EXERCISE DETAILS: Where the word "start" appears in a line below, copy the whole line.

PROVIDED DATA:
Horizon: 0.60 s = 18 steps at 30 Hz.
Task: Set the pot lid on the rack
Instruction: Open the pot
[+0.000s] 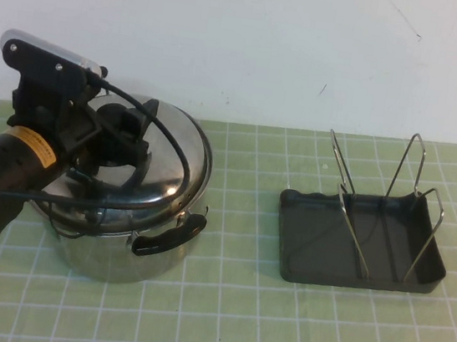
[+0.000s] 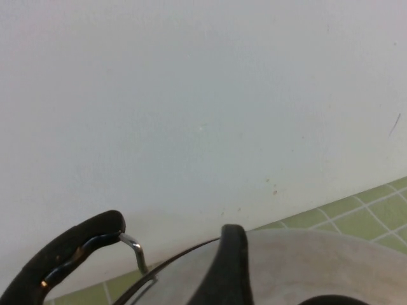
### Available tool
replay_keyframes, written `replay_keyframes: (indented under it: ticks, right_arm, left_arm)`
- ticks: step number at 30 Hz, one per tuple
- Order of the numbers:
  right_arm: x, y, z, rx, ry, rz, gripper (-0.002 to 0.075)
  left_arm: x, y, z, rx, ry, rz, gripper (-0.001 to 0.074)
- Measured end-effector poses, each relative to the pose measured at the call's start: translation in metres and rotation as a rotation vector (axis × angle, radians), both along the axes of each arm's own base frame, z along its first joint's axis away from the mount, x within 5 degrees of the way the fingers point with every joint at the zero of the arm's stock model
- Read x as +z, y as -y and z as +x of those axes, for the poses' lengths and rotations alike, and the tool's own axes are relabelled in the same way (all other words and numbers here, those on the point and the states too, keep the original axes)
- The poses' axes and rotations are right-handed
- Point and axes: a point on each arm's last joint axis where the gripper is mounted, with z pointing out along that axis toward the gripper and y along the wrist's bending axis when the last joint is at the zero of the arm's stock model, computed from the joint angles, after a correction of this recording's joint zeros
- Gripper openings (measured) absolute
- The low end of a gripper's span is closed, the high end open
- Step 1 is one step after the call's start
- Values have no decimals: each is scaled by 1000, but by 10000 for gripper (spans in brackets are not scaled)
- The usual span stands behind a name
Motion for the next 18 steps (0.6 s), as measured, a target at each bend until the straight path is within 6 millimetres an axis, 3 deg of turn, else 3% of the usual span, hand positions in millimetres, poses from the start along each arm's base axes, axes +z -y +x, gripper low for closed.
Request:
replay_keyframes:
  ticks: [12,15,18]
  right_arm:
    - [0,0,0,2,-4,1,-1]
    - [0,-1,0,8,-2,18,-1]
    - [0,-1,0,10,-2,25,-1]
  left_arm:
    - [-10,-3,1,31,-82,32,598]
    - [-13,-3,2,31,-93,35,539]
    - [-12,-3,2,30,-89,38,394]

SOLUTION FOR THIS PROBLEM:
- Measured end-effector poses, each relative to the pose measured at the call's start: translation in metres and rotation as a rotation vector (axis × angle, radians), both along the axes of each arm's own base frame, z along its first joint's axis away from the mount, x within 5 degrees of the way the fingers point with every joint at the zero of the arm's stock model
- Step 1 is one step after the call's start
Motion for the next 18 steps (0.6 s), as measured, a target at each bend until the straight path is within 6 millimetres an axis, 3 deg of turn, else 3% of the usual span, hand positions in millimetres, poses from the start along each arm's base axes, axes +z -y +x, gripper low for closed.

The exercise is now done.